- [WHAT TO PRODUCE]:
Your copy should repeat the data that follows exactly and contain no image.

- [COLLECTED DATA]:
━━━━━━━━━━━━━━━━
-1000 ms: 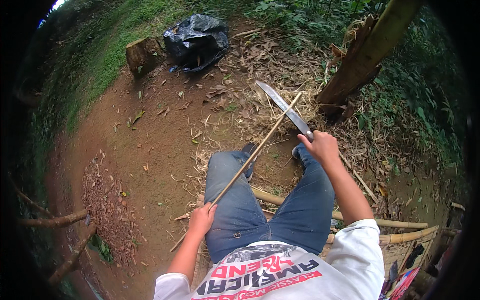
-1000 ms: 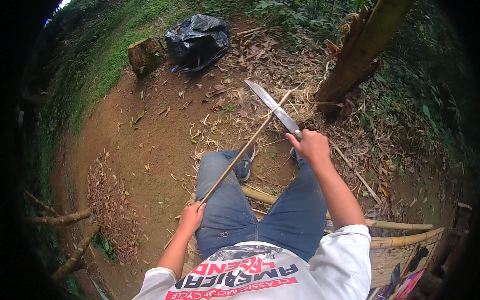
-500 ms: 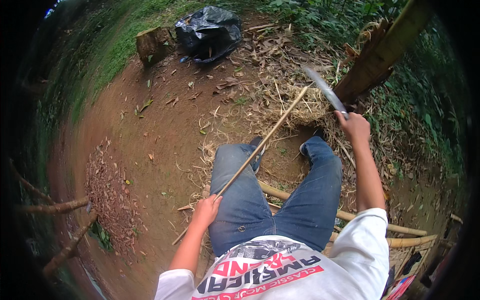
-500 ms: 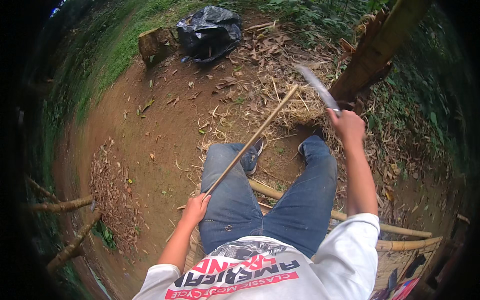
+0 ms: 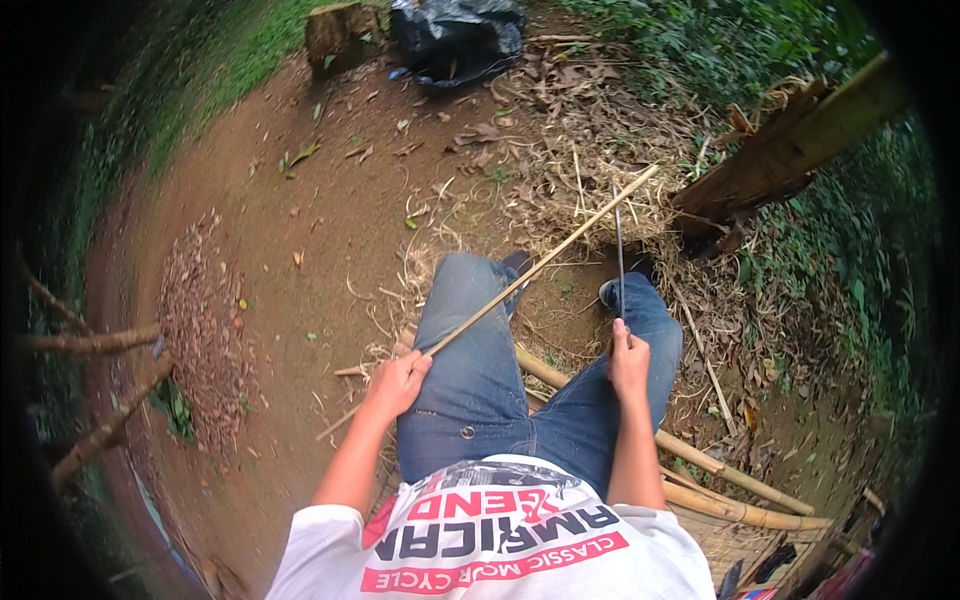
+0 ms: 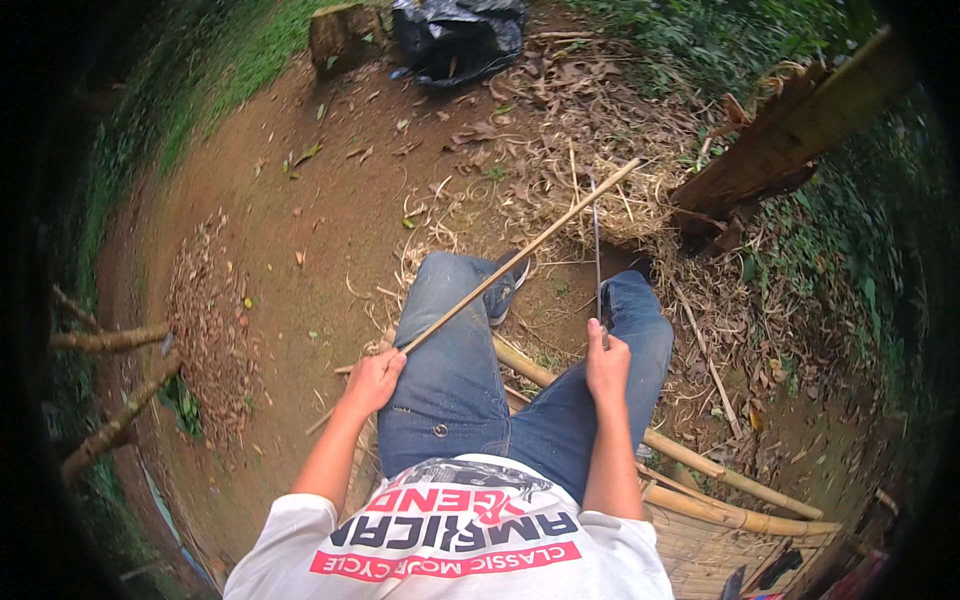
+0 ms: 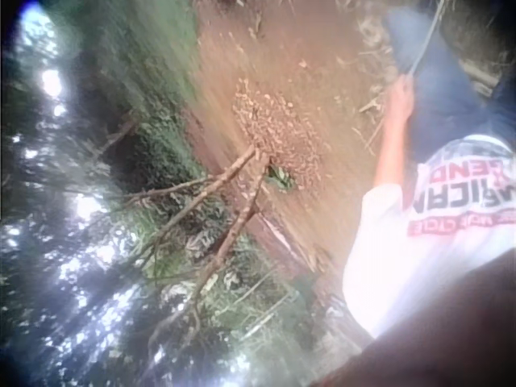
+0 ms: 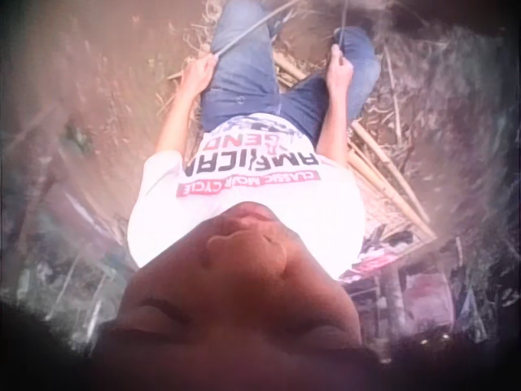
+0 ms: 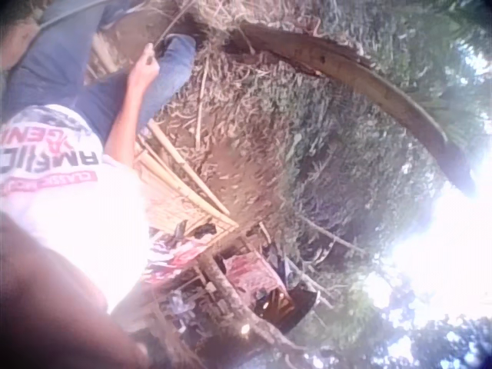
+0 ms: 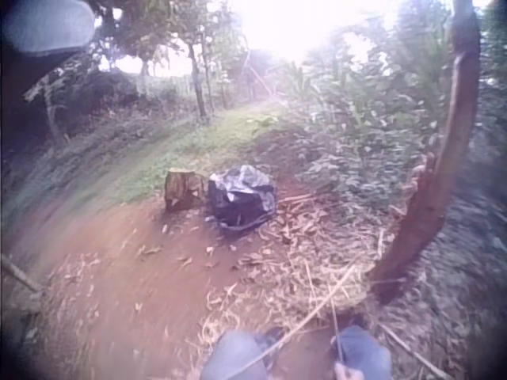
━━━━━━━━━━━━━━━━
- [RESULT OF THE EXERCISE]:
-1000 ms: 
-1000 ms: 
-500 ms: 
-500 ms: 
+0 ms: 
+0 ms: 
+0 ms: 
+0 ms: 
+0 ms: 
+0 ms: 

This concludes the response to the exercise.